**About this exercise:** Every line from the one with "(296, 188) to (230, 84): 0.33" to the one with "(311, 107): 1.16", including those two, is to be copied exactly; all other lines of the entries below are left out.
_ _ _ _ _
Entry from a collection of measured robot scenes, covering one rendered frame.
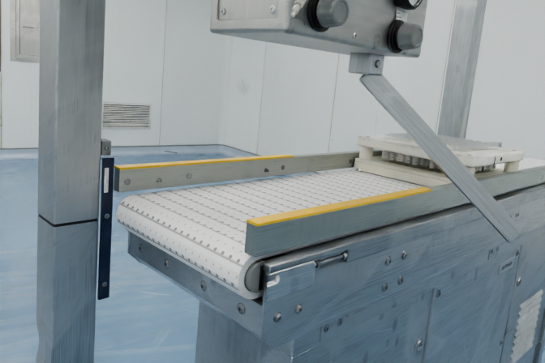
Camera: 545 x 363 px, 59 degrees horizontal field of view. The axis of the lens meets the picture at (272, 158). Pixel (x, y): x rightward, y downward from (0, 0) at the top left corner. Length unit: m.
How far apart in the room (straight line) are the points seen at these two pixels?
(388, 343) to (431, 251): 0.18
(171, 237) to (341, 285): 0.21
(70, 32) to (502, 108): 3.55
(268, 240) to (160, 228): 0.17
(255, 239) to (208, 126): 5.88
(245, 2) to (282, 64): 5.11
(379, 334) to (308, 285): 0.31
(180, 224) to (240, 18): 0.25
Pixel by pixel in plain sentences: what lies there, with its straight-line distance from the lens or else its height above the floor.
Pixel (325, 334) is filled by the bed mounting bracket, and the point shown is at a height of 0.70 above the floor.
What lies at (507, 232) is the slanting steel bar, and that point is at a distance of 0.70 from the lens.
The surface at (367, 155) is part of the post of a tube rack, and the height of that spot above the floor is 0.89.
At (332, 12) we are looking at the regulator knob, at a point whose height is 1.09.
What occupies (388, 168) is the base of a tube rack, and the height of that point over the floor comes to 0.88.
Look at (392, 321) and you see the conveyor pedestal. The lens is 0.86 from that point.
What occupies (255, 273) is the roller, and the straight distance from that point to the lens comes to 0.50.
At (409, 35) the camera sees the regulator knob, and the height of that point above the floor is 1.08.
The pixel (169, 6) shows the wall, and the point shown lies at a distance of 6.03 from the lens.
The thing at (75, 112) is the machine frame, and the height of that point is 0.97.
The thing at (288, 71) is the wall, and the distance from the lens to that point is 5.47.
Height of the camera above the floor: 1.03
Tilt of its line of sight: 9 degrees down
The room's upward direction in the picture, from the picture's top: 5 degrees clockwise
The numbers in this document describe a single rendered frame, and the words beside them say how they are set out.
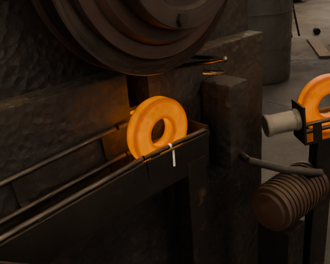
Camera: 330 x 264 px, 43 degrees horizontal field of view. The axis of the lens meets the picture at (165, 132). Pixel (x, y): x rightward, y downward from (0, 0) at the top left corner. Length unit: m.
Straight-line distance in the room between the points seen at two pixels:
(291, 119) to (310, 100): 0.07
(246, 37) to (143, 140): 0.48
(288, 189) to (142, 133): 0.43
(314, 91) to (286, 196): 0.28
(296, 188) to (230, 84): 0.33
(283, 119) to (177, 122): 0.30
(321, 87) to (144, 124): 0.49
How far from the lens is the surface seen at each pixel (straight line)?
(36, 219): 0.80
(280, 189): 1.12
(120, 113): 0.94
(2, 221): 0.84
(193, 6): 0.80
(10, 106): 0.82
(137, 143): 0.90
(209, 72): 0.89
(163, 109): 0.92
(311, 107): 1.16
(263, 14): 3.54
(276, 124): 1.12
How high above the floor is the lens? 1.11
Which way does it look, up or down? 23 degrees down
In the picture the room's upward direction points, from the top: 5 degrees counter-clockwise
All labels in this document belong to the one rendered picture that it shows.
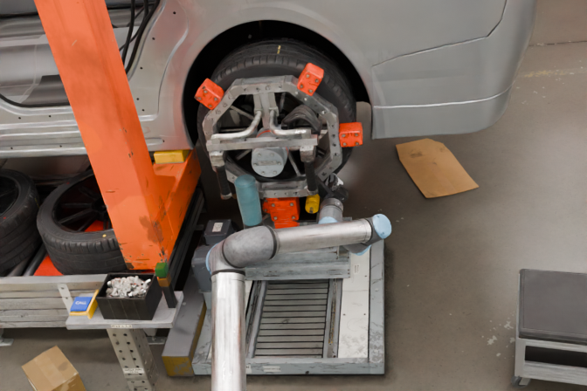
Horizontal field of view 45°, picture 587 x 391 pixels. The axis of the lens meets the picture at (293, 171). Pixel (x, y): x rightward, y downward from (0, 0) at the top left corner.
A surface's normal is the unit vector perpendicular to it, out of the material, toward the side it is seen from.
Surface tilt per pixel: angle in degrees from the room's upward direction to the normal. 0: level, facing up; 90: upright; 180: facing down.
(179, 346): 0
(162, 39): 90
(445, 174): 2
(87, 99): 90
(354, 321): 0
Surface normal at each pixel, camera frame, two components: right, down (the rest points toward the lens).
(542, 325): -0.13, -0.82
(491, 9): 0.11, 0.54
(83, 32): -0.11, 0.56
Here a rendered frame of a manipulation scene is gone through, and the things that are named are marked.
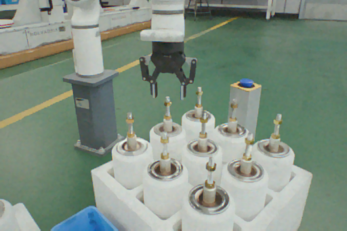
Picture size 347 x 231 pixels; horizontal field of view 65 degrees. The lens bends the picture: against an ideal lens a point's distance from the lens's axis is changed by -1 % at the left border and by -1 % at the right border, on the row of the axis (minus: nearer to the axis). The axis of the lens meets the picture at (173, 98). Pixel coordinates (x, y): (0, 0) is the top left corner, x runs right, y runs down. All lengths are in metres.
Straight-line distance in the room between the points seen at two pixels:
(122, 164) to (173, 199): 0.14
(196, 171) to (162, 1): 0.38
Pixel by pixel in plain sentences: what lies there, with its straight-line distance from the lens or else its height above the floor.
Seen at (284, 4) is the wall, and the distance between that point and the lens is 5.70.
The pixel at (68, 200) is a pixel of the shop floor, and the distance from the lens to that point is 0.94.
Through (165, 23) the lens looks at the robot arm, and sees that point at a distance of 0.60.
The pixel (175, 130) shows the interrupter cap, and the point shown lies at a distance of 0.72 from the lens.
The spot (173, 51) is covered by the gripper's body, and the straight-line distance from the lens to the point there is 0.62.
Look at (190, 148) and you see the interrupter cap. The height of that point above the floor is 0.25.
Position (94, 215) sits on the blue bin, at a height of 0.10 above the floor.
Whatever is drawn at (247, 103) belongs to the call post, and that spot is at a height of 0.27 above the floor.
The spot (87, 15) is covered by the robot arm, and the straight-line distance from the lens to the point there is 1.00.
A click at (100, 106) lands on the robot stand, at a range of 1.02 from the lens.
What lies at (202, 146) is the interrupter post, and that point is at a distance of 0.65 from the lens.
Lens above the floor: 0.61
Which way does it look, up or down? 23 degrees down
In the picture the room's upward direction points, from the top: straight up
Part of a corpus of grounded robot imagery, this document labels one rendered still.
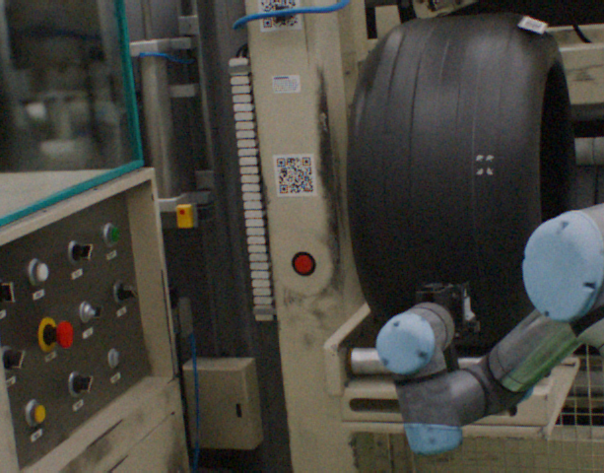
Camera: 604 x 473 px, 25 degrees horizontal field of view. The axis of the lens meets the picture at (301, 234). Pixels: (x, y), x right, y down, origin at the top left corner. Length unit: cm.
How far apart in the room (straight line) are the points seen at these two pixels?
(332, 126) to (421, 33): 25
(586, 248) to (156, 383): 104
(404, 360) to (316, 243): 61
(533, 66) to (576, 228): 68
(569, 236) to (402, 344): 37
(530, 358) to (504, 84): 48
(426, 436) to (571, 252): 43
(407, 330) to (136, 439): 62
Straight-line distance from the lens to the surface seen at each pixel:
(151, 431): 228
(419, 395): 181
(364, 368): 231
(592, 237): 151
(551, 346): 179
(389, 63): 217
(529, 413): 224
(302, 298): 239
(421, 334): 178
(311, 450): 248
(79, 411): 215
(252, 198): 239
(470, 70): 212
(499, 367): 186
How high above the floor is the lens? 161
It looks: 12 degrees down
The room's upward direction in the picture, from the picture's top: 5 degrees counter-clockwise
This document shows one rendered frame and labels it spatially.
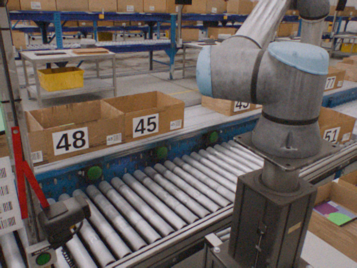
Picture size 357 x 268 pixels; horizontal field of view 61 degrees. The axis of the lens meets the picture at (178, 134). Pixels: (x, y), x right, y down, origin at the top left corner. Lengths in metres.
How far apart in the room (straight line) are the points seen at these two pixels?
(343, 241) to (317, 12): 0.87
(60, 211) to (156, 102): 1.31
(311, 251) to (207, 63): 0.80
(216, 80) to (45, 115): 1.09
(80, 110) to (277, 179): 1.18
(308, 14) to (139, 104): 1.08
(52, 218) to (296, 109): 0.66
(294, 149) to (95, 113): 1.24
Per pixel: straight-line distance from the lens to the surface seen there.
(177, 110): 1.74
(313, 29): 1.44
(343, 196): 1.57
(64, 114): 1.75
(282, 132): 0.83
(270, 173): 0.94
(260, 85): 0.81
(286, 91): 0.80
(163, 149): 1.67
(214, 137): 1.90
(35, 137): 1.43
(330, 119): 2.43
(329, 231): 1.32
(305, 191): 0.98
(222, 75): 0.83
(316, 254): 1.29
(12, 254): 1.27
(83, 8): 6.24
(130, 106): 1.90
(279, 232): 0.96
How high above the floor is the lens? 1.57
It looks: 23 degrees down
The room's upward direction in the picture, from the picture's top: 2 degrees clockwise
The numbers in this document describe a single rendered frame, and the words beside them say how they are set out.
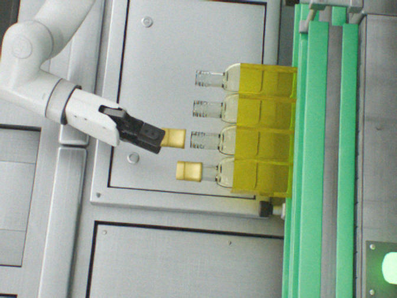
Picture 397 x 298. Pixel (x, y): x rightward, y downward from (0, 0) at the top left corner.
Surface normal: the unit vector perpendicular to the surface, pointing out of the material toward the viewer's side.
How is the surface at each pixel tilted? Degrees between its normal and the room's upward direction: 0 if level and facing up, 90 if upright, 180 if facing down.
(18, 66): 82
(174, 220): 90
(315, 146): 90
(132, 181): 90
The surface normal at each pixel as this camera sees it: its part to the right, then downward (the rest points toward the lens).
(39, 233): 0.04, -0.27
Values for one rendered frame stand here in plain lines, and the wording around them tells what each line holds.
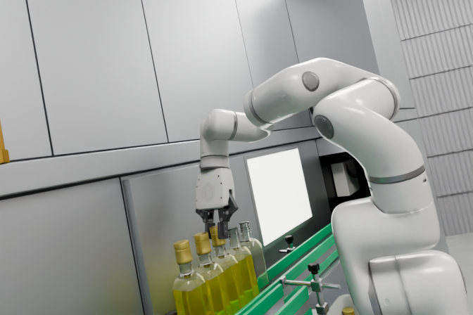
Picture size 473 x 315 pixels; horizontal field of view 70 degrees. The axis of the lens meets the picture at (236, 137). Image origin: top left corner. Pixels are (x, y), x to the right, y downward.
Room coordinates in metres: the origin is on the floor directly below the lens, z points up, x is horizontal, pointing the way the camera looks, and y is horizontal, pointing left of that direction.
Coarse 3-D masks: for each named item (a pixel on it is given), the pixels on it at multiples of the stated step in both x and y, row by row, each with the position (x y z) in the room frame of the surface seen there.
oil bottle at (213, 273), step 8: (208, 264) 0.78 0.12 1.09; (216, 264) 0.79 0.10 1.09; (200, 272) 0.77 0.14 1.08; (208, 272) 0.76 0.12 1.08; (216, 272) 0.78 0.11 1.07; (208, 280) 0.76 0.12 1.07; (216, 280) 0.77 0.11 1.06; (224, 280) 0.79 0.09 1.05; (208, 288) 0.76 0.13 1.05; (216, 288) 0.77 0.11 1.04; (224, 288) 0.79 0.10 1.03; (208, 296) 0.76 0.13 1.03; (216, 296) 0.77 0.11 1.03; (224, 296) 0.78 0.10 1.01; (216, 304) 0.76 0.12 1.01; (224, 304) 0.78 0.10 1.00; (216, 312) 0.76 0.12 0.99; (224, 312) 0.78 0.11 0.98
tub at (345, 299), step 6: (336, 300) 1.03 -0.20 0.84; (342, 300) 1.04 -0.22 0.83; (348, 300) 1.05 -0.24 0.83; (336, 306) 1.01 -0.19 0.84; (342, 306) 1.04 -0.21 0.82; (348, 306) 1.05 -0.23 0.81; (354, 306) 1.04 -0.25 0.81; (330, 312) 0.97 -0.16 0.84; (336, 312) 1.00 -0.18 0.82; (342, 312) 1.03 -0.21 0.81
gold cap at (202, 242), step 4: (204, 232) 0.80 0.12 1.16; (196, 236) 0.78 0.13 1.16; (200, 236) 0.78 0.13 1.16; (204, 236) 0.78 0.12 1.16; (208, 236) 0.79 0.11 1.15; (196, 240) 0.78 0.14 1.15; (200, 240) 0.78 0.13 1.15; (204, 240) 0.78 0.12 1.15; (208, 240) 0.79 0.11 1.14; (196, 244) 0.78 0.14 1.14; (200, 244) 0.78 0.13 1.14; (204, 244) 0.78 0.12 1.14; (208, 244) 0.79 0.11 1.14; (196, 248) 0.79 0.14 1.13; (200, 248) 0.78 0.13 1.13; (204, 248) 0.78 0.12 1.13; (208, 248) 0.78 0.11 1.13; (196, 252) 0.79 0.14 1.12; (200, 252) 0.78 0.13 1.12; (204, 252) 0.78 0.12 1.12; (208, 252) 0.78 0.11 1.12
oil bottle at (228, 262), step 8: (216, 256) 0.83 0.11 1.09; (224, 256) 0.83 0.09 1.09; (232, 256) 0.84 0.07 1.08; (224, 264) 0.81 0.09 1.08; (232, 264) 0.83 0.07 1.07; (224, 272) 0.81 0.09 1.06; (232, 272) 0.82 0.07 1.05; (232, 280) 0.82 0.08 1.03; (240, 280) 0.84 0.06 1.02; (232, 288) 0.81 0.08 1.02; (240, 288) 0.84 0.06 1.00; (232, 296) 0.81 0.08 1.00; (240, 296) 0.83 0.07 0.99; (232, 304) 0.81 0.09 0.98; (240, 304) 0.83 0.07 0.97; (232, 312) 0.81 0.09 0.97
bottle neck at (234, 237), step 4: (228, 228) 0.89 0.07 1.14; (232, 228) 0.90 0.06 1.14; (236, 228) 0.88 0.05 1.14; (228, 232) 0.88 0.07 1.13; (232, 232) 0.87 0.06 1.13; (236, 232) 0.88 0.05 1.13; (228, 236) 0.88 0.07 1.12; (232, 236) 0.87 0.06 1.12; (236, 236) 0.88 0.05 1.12; (232, 240) 0.87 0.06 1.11; (236, 240) 0.87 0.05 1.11; (232, 244) 0.87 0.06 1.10; (236, 244) 0.87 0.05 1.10; (240, 244) 0.88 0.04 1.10
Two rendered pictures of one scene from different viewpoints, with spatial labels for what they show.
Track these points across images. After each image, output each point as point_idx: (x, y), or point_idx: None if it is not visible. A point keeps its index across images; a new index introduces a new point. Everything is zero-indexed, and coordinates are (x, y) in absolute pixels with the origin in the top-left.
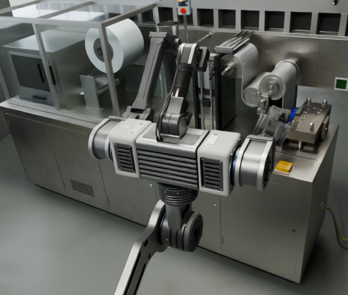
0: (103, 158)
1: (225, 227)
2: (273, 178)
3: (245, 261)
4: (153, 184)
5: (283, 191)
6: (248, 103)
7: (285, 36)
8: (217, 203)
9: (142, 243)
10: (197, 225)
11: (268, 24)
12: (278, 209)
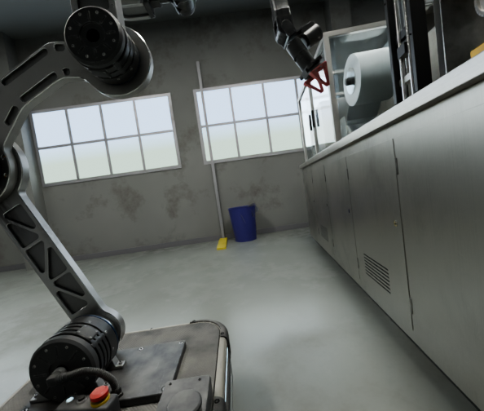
0: (126, 17)
1: (411, 273)
2: (471, 96)
3: (451, 375)
4: (350, 208)
5: None
6: None
7: None
8: (397, 217)
9: (51, 41)
10: (99, 26)
11: None
12: None
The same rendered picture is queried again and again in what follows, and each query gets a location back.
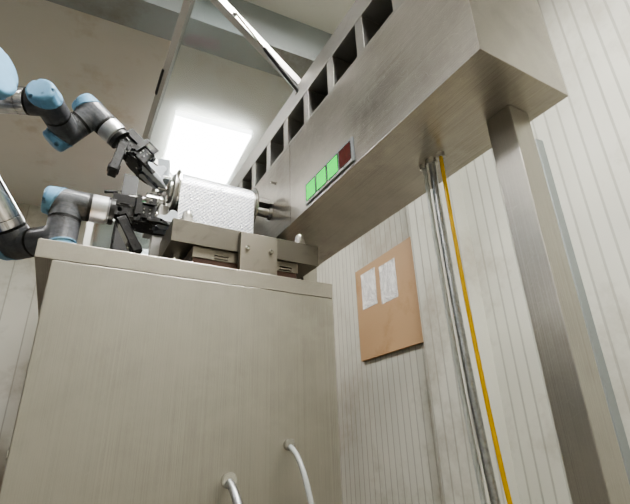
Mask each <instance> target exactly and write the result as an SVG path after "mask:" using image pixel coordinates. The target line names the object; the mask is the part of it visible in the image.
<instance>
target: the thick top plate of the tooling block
mask: <svg viewBox="0 0 630 504"><path fill-rule="evenodd" d="M240 232H241V231H237V230H232V229H227V228H222V227H217V226H212V225H207V224H202V223H197V222H192V221H187V220H182V219H177V218H173V220H172V221H171V223H170V225H169V227H168V229H167V231H166V233H165V234H164V236H163V238H162V240H161V242H160V247H159V255H158V257H162V258H169V259H173V254H174V253H180V254H182V261H183V260H184V258H185V257H186V255H187V254H188V253H189V251H190V250H191V248H192V247H193V246H196V247H202V248H208V249H214V250H219V251H225V252H231V253H236V254H238V239H239V233H240ZM277 261H282V262H288V263H294V264H298V274H297V275H296V276H297V279H300V278H302V277H303V276H305V275H306V274H308V273H309V272H311V271H312V270H314V269H315V268H317V267H318V266H319V264H318V247H317V246H312V245H307V244H302V243H297V242H292V241H287V240H282V239H277Z"/></svg>
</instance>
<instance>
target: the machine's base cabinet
mask: <svg viewBox="0 0 630 504"><path fill-rule="evenodd" d="M286 439H293V440H294V441H295V448H296V450H297V451H298V452H299V455H300V457H301V459H302V461H303V464H304V467H305V470H306V473H307V476H308V480H309V484H310V488H311V492H312V496H313V502H314V504H342V489H341V467H340V445H339V423H338V401H337V379H336V358H335V336H334V314H333V299H329V298H322V297H315V296H307V295H300V294H293V293H286V292H279V291H272V290H265V289H258V288H250V287H243V286H236V285H229V284H222V283H215V282H208V281H201V280H193V279H186V278H179V277H172V276H165V275H158V274H151V273H144V272H136V271H129V270H122V269H115V268H108V267H101V266H94V265H87V264H79V263H72V262H65V261H58V260H52V262H51V266H50V271H49V275H48V280H47V284H46V287H45V291H44V296H43V300H42V305H41V309H40V313H39V318H38V322H37V327H36V331H35V336H34V340H33V345H32V349H31V354H30V358H29V362H28V367H27V371H26V376H25V380H24V385H23V389H22V394H21V398H20V403H19V407H18V411H17V416H16V420H15V425H14V429H13V434H12V438H11V443H10V447H9V448H8V452H7V456H6V465H5V469H4V474H3V478H2V483H1V487H0V504H233V503H232V500H231V496H230V493H229V491H228V489H225V488H223V487H222V486H221V477H222V476H223V474H225V473H227V472H230V473H234V474H235V475H236V477H237V483H236V485H237V487H238V490H239V493H240V496H241V499H242V503H243V504H308V501H307V496H306V492H305V488H304V483H303V479H302V476H301V473H300V470H299V466H298V464H297V461H296V459H295V457H294V455H293V454H292V452H291V451H287V450H285V449H284V447H283V443H284V441H285V440H286Z"/></svg>
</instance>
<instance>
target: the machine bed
mask: <svg viewBox="0 0 630 504"><path fill-rule="evenodd" d="M34 260H35V275H36V289H37V303H38V318H39V313H40V309H41V305H42V300H43V296H44V291H45V287H46V284H47V280H48V275H49V271H50V266H51V262H52V260H58V261H65V262H72V263H79V264H87V265H94V266H101V267H108V268H115V269H122V270H129V271H136V272H144V273H151V274H158V275H165V276H172V277H179V278H186V279H193V280H201V281H208V282H215V283H222V284H229V285H236V286H243V287H250V288H258V289H265V290H272V291H279V292H286V293H293V294H300V295H307V296H315V297H322V298H329V299H332V298H333V292H332V284H327V283H321V282H314V281H308V280H302V279H295V278H289V277H283V276H276V275H270V274H264V273H257V272H251V271H245V270H238V269H232V268H226V267H219V266H213V265H207V264H200V263H194V262H188V261H181V260H175V259H169V258H162V257H156V256H150V255H143V254H137V253H131V252H124V251H118V250H112V249H105V248H99V247H93V246H86V245H80V244H74V243H67V242H61V241H55V240H48V239H42V238H39V239H38V242H37V246H36V250H35V254H34Z"/></svg>
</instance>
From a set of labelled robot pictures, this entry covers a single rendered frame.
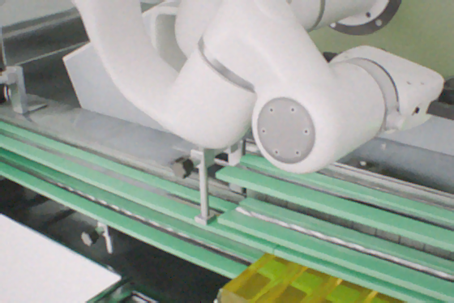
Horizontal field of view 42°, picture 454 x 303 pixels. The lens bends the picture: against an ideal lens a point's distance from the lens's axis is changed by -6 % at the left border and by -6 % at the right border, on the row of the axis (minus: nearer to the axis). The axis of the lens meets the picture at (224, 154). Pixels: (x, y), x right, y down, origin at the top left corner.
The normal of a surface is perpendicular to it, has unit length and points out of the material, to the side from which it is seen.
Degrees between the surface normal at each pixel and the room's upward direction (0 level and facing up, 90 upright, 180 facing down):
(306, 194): 90
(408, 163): 90
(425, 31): 2
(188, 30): 11
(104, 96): 0
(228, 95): 32
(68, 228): 90
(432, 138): 0
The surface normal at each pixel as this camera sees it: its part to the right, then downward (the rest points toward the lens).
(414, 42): -0.61, 0.36
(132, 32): 0.90, -0.13
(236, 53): -0.41, 0.40
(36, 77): 0.80, 0.23
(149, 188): -0.03, -0.91
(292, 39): 0.50, -0.44
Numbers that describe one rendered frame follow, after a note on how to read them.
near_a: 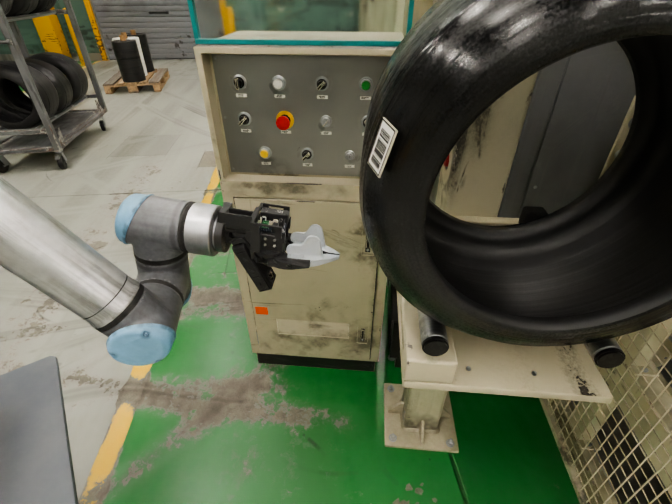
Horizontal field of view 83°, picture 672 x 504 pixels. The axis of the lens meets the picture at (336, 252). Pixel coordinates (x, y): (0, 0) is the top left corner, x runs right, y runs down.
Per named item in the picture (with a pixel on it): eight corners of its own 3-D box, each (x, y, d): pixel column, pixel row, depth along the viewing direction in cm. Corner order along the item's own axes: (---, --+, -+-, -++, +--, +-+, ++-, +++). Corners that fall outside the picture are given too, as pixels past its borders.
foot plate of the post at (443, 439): (383, 384, 162) (384, 378, 160) (447, 389, 160) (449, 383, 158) (384, 446, 140) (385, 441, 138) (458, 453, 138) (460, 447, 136)
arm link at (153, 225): (143, 229, 73) (134, 181, 68) (206, 239, 73) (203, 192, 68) (115, 256, 66) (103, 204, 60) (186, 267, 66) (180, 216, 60)
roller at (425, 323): (407, 242, 93) (409, 227, 91) (425, 244, 93) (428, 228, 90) (420, 356, 65) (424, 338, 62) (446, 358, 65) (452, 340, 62)
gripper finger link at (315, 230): (343, 234, 65) (289, 226, 65) (338, 261, 68) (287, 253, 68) (344, 224, 67) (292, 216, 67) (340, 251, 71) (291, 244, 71)
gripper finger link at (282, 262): (309, 266, 63) (257, 258, 63) (308, 273, 64) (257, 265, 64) (312, 250, 67) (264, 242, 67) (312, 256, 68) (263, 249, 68)
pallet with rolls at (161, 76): (122, 78, 676) (107, 29, 632) (170, 76, 691) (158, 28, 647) (105, 94, 581) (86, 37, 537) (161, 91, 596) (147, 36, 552)
_ _ _ _ _
**Answer to this exercise:**
(296, 188) to (230, 84): 0.33
(283, 119) to (177, 122): 0.30
(321, 87) to (144, 124): 0.49
How far from the lens is the surface seen at each pixel (straight line)?
(36, 219): 0.80
(280, 189): 1.12
(120, 113): 0.94
(2, 221): 0.84
(193, 6): 0.80
(10, 106): 0.82
(137, 143): 0.90
(209, 72): 0.89
(163, 109): 0.92
(311, 107): 1.16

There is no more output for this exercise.